→ **Exercise requirements**
Show all lines containing "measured" from the data below.

════

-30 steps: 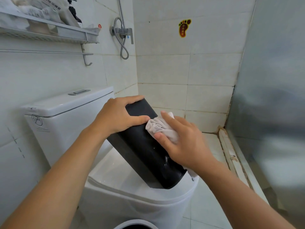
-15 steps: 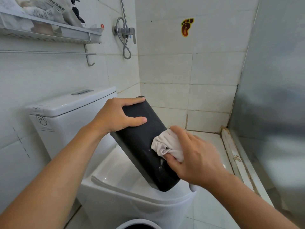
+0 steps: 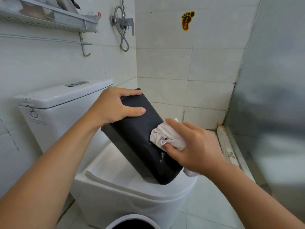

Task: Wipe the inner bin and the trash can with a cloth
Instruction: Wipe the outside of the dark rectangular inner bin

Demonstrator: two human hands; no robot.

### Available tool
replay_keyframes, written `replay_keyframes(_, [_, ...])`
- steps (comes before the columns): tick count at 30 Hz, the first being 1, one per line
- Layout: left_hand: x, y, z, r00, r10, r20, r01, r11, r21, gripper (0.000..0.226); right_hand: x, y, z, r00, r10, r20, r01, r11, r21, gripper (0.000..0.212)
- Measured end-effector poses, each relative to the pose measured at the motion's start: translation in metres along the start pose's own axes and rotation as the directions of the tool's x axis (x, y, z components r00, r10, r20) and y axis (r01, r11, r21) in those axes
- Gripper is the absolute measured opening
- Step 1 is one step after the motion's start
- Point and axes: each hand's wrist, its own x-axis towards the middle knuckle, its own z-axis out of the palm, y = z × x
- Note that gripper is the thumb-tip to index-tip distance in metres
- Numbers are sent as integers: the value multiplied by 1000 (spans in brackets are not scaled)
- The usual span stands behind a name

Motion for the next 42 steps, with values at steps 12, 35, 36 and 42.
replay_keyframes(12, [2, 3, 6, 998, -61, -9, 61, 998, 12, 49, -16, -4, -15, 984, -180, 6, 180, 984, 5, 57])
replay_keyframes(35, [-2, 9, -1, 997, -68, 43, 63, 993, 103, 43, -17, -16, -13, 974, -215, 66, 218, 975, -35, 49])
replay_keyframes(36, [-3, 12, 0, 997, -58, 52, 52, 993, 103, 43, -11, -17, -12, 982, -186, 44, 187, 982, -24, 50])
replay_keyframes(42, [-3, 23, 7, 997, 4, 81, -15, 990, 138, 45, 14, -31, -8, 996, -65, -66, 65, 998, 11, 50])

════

→ **Exercise answer**
- Measured end-effector poses, each relative to the pose measured at the motion's start: translation in metres along the start pose's own axes and rotation as the directions of the tool's x axis (x, y, z components r00, r10, r20) and y axis (r01, r11, r21) in those axes
- Gripper is the absolute measured opening

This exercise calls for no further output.